Considerable information has been available in the last year for governments to deepen their understanding of the situation in the country, spanning two UN reviews and nearly two dozen expert letters or opinions, including a full paragraph in the annual update from the UN High Commissioner for Human Rights. Nonetheless, the Chinese state, at the direction of the Chinese Communist Party, continues to suppress dissent and undermine efforts to hold it accountable to its obligations under international agreements.

Millions in the country face dire abuses of their fundamental human rights – be they members of ethnic groups, practitioners of Islam, Tibetan Buddhism or Christianity, human rights defenders, feminists, petitioners, lawyers, journalists, professors or students. Uyghurs and Tibetans are particularly targeted with discriminatory policies and practices. Furthermore, these abuses increasingly affect individuals and communities beyond China’s borders.

In light of this, the international community must push with one voice for change. We urge your government to support and adopt a resolution on the human rights situation in China.

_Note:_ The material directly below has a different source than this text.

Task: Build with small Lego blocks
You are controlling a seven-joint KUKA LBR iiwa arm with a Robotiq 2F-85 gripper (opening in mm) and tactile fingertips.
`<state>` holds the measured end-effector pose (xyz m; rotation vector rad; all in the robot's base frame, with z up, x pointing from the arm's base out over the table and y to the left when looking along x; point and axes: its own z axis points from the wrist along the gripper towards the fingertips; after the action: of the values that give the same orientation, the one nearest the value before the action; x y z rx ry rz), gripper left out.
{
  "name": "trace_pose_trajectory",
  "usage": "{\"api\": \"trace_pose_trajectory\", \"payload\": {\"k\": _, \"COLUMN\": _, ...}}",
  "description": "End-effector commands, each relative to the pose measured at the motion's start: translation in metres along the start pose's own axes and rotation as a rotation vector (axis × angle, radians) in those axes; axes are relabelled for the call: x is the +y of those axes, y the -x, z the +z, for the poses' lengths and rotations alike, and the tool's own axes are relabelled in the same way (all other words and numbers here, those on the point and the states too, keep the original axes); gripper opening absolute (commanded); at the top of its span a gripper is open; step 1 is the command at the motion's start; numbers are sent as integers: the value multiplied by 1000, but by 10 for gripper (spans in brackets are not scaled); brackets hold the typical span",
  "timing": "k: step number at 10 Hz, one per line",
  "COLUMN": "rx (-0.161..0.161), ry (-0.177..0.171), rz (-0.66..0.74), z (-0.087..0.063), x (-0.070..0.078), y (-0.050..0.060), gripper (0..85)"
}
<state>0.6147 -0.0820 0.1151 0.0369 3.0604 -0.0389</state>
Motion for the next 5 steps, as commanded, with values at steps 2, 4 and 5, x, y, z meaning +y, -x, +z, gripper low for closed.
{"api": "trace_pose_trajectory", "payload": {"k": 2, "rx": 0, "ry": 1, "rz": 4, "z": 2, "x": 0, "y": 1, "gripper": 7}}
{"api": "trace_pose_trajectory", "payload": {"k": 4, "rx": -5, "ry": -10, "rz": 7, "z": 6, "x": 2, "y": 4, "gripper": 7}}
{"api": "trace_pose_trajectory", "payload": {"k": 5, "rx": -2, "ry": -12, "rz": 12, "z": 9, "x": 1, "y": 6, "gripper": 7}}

In doing this, you will join with others to make clear that no State’s development model or economic and political influence can exempt it from its international human rights obligations. If China seeks to be a responsible member of the United Nations and global actor, it should be open to and engage with criticism, rather than seek to deflect or discredit views with which it disagrees.

Such a resolution and any other joint action at the Council should:

  • urge prompt, unfettered and independent access to all parts of the country, in particular Uyghur, other Turkic Muslim and Tibetan areas, by independent international human rights experts, including the UN High Commissioner for Human Rights and relevant UN Special Rapporteurs;
  • demand an end to the abuse of national security legislation as a means of criminalising the work of human rights defenders, freedoms of expression, association, religion or belief and subverting due process, and call on China to seek technical assistance from UN experts to this end, including at the Office of the High Commissioner for Human Rights (OHCHR).
  • call for the immediate release of any and all individuals subjected to unlawful and unjustified deprivation of liberty, in particular those held extra-legally or in extended pre-trial detention, and provide remedies and reparations to address harsh treatment, at times including torture, and loss of livelihoods.
  • express support for the OHCHR and UN Country Team to take steps to expand, improve and regularise monitoring and reporting of the situation in China.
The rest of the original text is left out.